An Investigation Into
The Beneficial Effects Of Smoking


“As the blue smoke curls upward the eye involuntarily follows it;” said Bismark, “the effect is soothing, one feels better tempered.” [1]

The use of the “peace pipe” amongst the American Indians perhaps can be seen as evidence of the psychological truth of this. Consider too the wartime conferences, with cigar-smoking Churchill, Roosevelt with his long, elegant cigarette holder, and Stalin with his pipe, massed against the fanatically anti-smoking Hitler, perhaps the first of the “smoke-finders general” of this century.

Other evidence may perhaps be found in the often extraordinarily bad-tempered remarks of the smoke-finders of the anti-smoking industry. For instance, at the World Health Organization conference in Winnipeg in July 1983, a Minnesota legislator, complaining that her state’s smoking restriction law was too weak, said that smoking should only be permitted among consenting adults in private, thus making it comparable with sodomy. [2]

At another WHO conference, in which a Mr Mahler used such terms as “socially embarrassing” and “socially abnormal” about smoking, there was also what was described as a “Brunhilde act” by a Dr As: The war against smoking is a territorial war. More and more places had been conquered from the smokers and had been given back to people who cared for their own and [somewhat as an afterthought, it seems] others’ well-being.

There was also an unclear and indefinably sinister remark about the “outer-space” of social life being regulated [my emphasis] by other people than the single smoker... [3]

At another WHO conference, in Australia in 1990, smoke-finder Stanton Glantz, who runs cigarette-quitting seminars and develops anti-smoking regulations for profit, had this to say: “The main thing the science has done on the issue of ETS, in addition to help people like me to pay mortgages, is it has legitimized the concerns that people have that they don’t like cigarette smoke [his grammar, not mine]. And that is a strong emotional force that needs to be harnessed and used. We’re on a roll, and the bastards are on the run.” [4]

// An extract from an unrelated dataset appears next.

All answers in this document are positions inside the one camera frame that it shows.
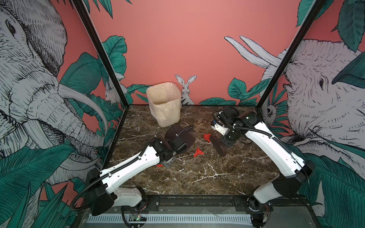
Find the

And so on. We can all think of examples. The blue smoke is plainly not curling upwards. But does this matter? A great many people are earning their living in the anti-smoking industry, and smokers are finding that being “socially abnormal” in the “outer-space” can be quite enjoyable, and a good excuse for getting away from bores.

With the frightful example of the prohibition of alcohol in the USA, surely the anti-smoking industry would not contemplate a total ban on smoking, although hints of this have been uttered on some of the wilder shores.

Apart from the certainty that a ban would bring an enormous smuggling trade into the hands of an unpleasant criminal underground, and an increase in the habit, as the ban on alcohol did in the USA, it would put the anti-smoking industry out of work.

Raising The Devil

So I think we can dismiss the possibility. Why don’t we then, merely, shrug our shoulders, light up, and watch the blue smoke?

Is there, in fact, anything to be said in favour of smoking, apart from the fact that it is enjoyable, and if it does any harm that’s our own business? (The much debated question of passive smoking is best left until someone comes up with some definite proof that it has ever harmed anyone).

This is a very difficult subject. Anyone who tries to point out that the evidence is not wholly on one side will be castigated, socially stigmatized (this is one of the boasts of the anti-smokers), and accused of a number of surprising sins. As the witch-finders of medieval times blamed every conceivable crime and vileness on their victims, so the smoke-finders of today pour abuse on anyone who produces any evidence that does not back their claims.

An example of this is the obloquy heaped upon Sir Ronald Fisher, the great geneticist, for pointing out certain inconsistencies in the smoking-lung-cancer debate. [5]

He was called racist, and (probably worse in some people’s eyes), a “political conservative”. Every scrap of gossip about rows with his colleagues was brought up against him. Finally he was accused of taking a fee from the tobacco industry: the modern equivalent of the medieval witch-finders’ accusation of consorting with the devil.

The Biphasic Effect

So, with great care, let us look at the evidence.

A review prepared by the Smoking and Health Subcommittee of the Tobacco Industries Council, which was formed by the Japanese Minister of Finance, states unequivocally what we all knew: that a smoke both bucks you up and calms you down. (“Nicotine has a biphasic effect of stimulating or sedating”). [6]

(Incidentally, the Japanese are among the heaviest smokers in the world, and have the world’s highest expectation of life, and one of the world’s lowest lung cancer rates). [7]

Nicotine is said to be the only substance in the world that has this biphasic effect. [8] Smoking is an aid to concentration. [9] Again this is something that all smokers know, and is a not unimportant reason for continuing.

In 1983 a study of the reasons why college students in the US started to smoke and continued to do so was published. [10] In this it is interesting to see that although this function of smoking, or others that were similar, was not mentioned among the reasons why the students started to smoke, yet after they had done so, and were giving their reasons for continuing smoking, these included “it facilitates thinking”, “it is stimulating”, and “relaxes me when I’m upset or nervous”, which are all related to the ability to concentrate.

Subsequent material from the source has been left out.